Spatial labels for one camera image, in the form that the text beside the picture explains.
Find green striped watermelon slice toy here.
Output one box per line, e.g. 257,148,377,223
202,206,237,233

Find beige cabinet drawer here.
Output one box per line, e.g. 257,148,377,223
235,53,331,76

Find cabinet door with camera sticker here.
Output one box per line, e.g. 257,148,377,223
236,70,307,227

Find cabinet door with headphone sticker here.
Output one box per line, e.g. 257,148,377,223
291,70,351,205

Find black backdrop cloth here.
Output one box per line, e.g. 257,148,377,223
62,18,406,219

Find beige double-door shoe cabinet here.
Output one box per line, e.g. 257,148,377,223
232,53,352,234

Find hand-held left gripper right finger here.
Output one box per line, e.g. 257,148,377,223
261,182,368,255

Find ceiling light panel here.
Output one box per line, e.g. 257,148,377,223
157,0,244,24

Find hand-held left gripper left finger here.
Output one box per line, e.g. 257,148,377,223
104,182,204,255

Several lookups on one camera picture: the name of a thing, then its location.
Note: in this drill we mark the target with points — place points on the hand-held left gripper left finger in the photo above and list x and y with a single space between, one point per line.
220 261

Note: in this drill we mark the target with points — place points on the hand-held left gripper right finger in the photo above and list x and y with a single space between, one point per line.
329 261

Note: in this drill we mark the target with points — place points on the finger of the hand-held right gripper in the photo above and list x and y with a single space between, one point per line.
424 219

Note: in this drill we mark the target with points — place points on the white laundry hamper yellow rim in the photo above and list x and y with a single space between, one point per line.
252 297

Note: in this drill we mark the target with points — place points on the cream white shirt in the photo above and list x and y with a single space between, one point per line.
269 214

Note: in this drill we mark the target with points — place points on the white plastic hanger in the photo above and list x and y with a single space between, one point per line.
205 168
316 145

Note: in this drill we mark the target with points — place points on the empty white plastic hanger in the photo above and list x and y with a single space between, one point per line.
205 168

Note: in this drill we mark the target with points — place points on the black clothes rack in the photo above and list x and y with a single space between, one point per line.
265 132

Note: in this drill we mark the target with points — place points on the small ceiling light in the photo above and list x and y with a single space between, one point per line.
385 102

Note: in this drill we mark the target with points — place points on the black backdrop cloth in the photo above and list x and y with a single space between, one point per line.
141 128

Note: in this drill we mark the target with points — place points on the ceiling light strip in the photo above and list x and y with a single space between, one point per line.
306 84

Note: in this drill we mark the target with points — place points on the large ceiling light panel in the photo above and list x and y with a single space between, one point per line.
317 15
◆ ◆ ◆ ◆ ◆ ◆ ◆
• **DIRECTIONS**
Take each line of the listing above and set it down again exactly.

• **EXERCISE SOLUTION**
Spatial labels for one camera image, in the form that the text beside the picture explains.
Find green striped watermelon slice toy here.
Output one box per line, e.g. 257,148,377,223
202,206,237,233

Find beige cabinet drawer here.
Output one box per line, e.g. 257,148,377,223
235,53,331,76

Find cabinet door with camera sticker here.
Output one box per line, e.g. 257,148,377,223
236,70,307,227

Find cabinet door with headphone sticker here.
Output one box per line, e.g. 257,148,377,223
291,70,351,205

Find black backdrop cloth here.
Output one box per line, e.g. 257,148,377,223
62,18,406,219

Find beige double-door shoe cabinet here.
Output one box per line, e.g. 257,148,377,223
232,53,352,234

Find hand-held left gripper right finger here.
Output one box per line, e.g. 257,148,377,223
261,182,368,255

Find ceiling light panel here.
Output one box per line, e.g. 257,148,377,223
157,0,244,24

Find hand-held left gripper left finger here.
Output one box per line, e.g. 257,148,377,223
104,182,204,255

Several lookups on one camera picture: the name of a thing, then its location.
Note: in this drill we mark the target with points — place points on the hand-held left gripper left finger in the photo above and list x and y with a single space between, one point per line.
220 261

Note: in this drill we mark the target with points — place points on the hand-held left gripper right finger in the photo above and list x and y with a single space between, one point per line.
329 261

Note: in this drill we mark the target with points — place points on the finger of the hand-held right gripper in the photo above and list x and y with a single space between, one point per line.
424 219

Note: in this drill we mark the target with points — place points on the white laundry hamper yellow rim in the photo above and list x and y with a single space between, one point per line.
252 297

Note: in this drill we mark the target with points — place points on the cream white shirt in the photo above and list x and y with a single space between, one point per line.
269 214

Note: in this drill we mark the target with points — place points on the white plastic hanger in the photo above and list x and y with a single space between, one point per line.
205 168
316 145

Note: in this drill we mark the target with points — place points on the empty white plastic hanger in the photo above and list x and y with a single space between, one point per line.
205 168

Note: in this drill we mark the target with points — place points on the black clothes rack in the photo above and list x and y with a single space between, one point per line.
265 132

Note: in this drill we mark the target with points — place points on the small ceiling light in the photo above and list x and y with a single space between, one point per line.
385 102

Note: in this drill we mark the target with points — place points on the black backdrop cloth in the photo above and list x and y with a single space between, one point per line.
141 128

Note: in this drill we mark the target with points — place points on the ceiling light strip in the photo above and list x and y with a single space between, one point per line.
306 84

Note: in this drill we mark the target with points — place points on the large ceiling light panel in the photo above and list x and y with a single space between, one point per line.
317 15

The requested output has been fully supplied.